I am not sure if my reasoning is reasonable or even understandable, but I do know I am passionate about my job, my students, and the reasons it is important to implement mobile devices into my classroom. When I hear in the hallway how much my students love my class because of how I use cell phones, I get pumped. After all, you don’t hear students say they enjoy language arts class.
So it has been a few days since any real thoughts came across my brain concerning my teaching or my classroom. Besides being really bummed about not attending NCTE this year, I have been critically thinking about grammar and how to teach it with meaning in the classroom. Grammar and how it should be taught has been an ongoing discussion in our monthly department meetings. Last Spring we took action and ordered Jeff Anderson’s Mechanically Inclined. Over the summer we met and had our own book club with our department. Anderson’s book is written really well and if you haven’t heard him speak, you need to make it your first choice the next conference you attend where he is speaking. I love his sentence strip activity, the idea of bringing mentor text into the classroom to show students how writers use appropriate grammar in their writing, and how he has students set up their writers notebook. My favorite idea is AAAWWUBBIS. The idea behind this bizarre but adequate saying is to help students remember subordinating conjunctions and for students to have a way to remember different ways a complex sentence can be formed. There are many other ways Anderson explains how grammar can be taught efficiently in the classroom. I really liked the fact he said that students will show you what they need to work on. I agree with this and I also think that students need a certain amount of practice too. With the Common Core being implemented this year into my district it is pretty well spelled out what needs to be taught at each grade level when it comes to grammar. It isn’t set in stone, but it is much more definitive than what our State curriculum presented to us in the past.

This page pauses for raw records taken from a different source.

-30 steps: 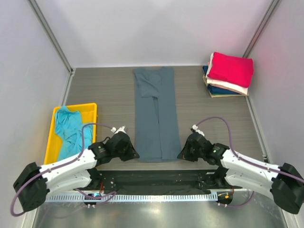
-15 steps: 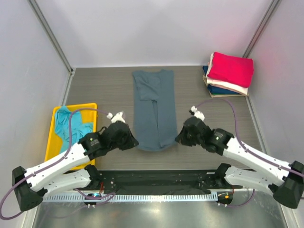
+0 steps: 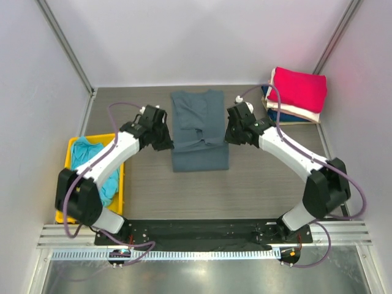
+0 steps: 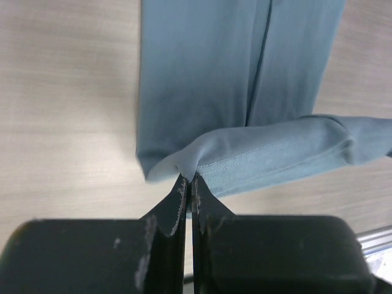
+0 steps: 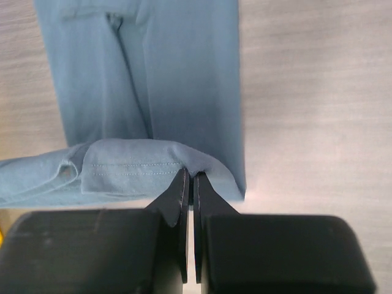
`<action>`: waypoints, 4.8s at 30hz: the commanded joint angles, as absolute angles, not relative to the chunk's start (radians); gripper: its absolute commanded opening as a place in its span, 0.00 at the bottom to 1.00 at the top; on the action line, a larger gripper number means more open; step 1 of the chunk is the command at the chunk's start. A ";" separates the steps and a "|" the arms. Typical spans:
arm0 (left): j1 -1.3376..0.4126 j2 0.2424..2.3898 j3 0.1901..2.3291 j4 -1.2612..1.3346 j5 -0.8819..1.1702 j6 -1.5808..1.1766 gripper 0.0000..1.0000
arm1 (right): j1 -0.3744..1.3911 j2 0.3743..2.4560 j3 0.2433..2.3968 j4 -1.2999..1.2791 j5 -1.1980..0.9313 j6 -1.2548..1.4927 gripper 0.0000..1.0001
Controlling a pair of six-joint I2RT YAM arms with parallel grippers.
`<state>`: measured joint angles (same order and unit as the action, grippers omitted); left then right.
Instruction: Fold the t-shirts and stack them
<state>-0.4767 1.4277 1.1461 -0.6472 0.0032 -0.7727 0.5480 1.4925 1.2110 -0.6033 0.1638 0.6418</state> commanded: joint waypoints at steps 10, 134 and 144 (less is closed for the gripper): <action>-0.315 1.792 1.460 -0.623 0.179 -0.647 0.00 | 0.417 1.787 1.457 -0.557 0.058 0.506 0.01; -0.555 1.162 0.700 -0.444 0.125 -0.955 0.00 | 0.311 1.257 0.716 -0.420 -0.377 0.535 0.01; -0.868 0.769 0.761 -0.800 -0.090 -1.158 0.00 | 0.477 0.792 0.761 -0.764 -0.239 0.711 0.01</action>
<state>-0.8047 0.8249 0.7021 -0.6323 0.0257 -1.0695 0.4255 0.8543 0.7143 -0.6239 -0.3050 0.6243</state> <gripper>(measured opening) 0.006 0.037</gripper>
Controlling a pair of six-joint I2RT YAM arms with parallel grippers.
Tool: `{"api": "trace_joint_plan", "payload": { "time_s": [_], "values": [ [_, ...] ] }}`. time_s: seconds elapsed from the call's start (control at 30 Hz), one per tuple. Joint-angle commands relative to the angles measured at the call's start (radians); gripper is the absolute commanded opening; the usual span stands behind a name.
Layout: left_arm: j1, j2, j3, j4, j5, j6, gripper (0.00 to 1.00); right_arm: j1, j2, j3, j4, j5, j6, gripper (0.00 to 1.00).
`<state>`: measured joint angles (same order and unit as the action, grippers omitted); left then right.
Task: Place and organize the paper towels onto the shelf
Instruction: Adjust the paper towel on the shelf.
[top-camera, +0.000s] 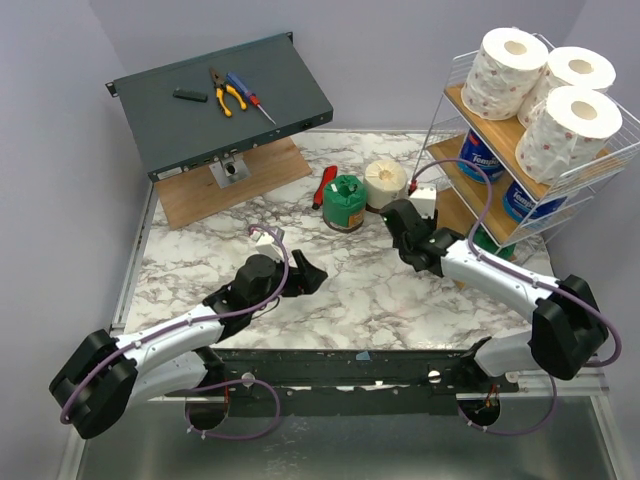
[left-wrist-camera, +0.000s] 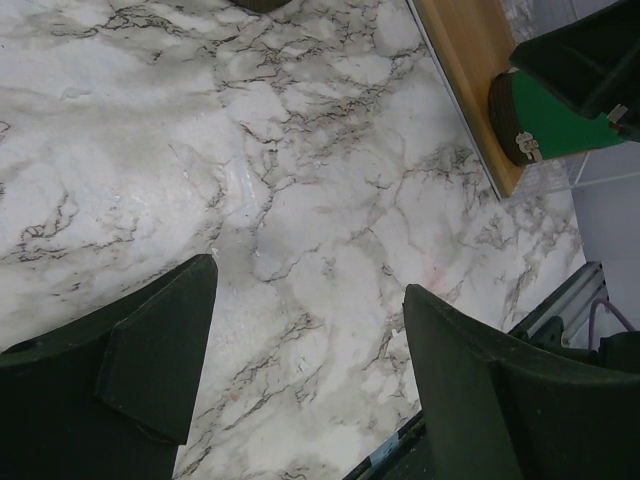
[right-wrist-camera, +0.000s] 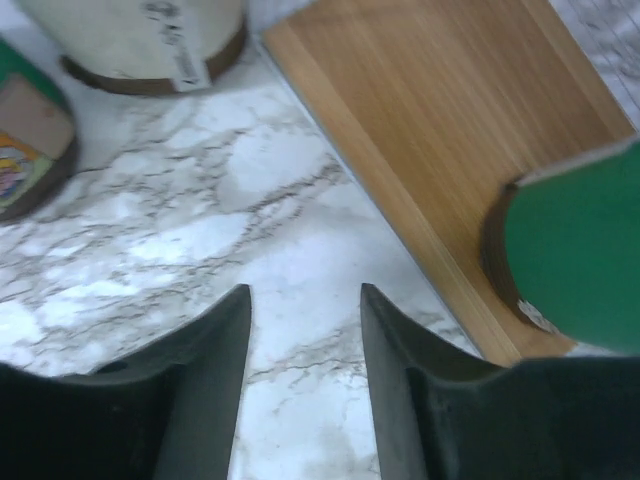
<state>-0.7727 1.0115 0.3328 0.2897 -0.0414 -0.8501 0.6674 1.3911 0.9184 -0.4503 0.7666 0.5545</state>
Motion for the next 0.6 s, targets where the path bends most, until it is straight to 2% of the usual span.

However an English teacher looks at it, there probably isn’t a magic method to teach grammar. I use some methods introduced in Anderson’s book and I try other strategies that I have picked up in the past. Regardless of what I do, or what anyone does, I think it truly does depend on the group of students you have from year to year. I love my students this year; both my 7th and 8th graders. They have made it easy to try new teaching methods in my classroom. One of my 8th graders today said, “Mr.Hyler, this is the first time this year you have given us a worksheet!” I smiled and replied, “Yes, and I am sorry.” Believe it or not, it was a grammar exercise. Though I don’t pride myself on delivering worksheets to my students and I never will, it was necessary for them to have some practice today to make sure they were brushed up in their skills.
I believe grammar will continue to perplex even the most brilliant language arts teacher and I also believe we will continue to not only develop new ways to teach grammars in our classrooms, but we also revisit some old methods as well. After all, I taught my students to diagram sentences last year and I know one our high school teachers did the same earlier this year.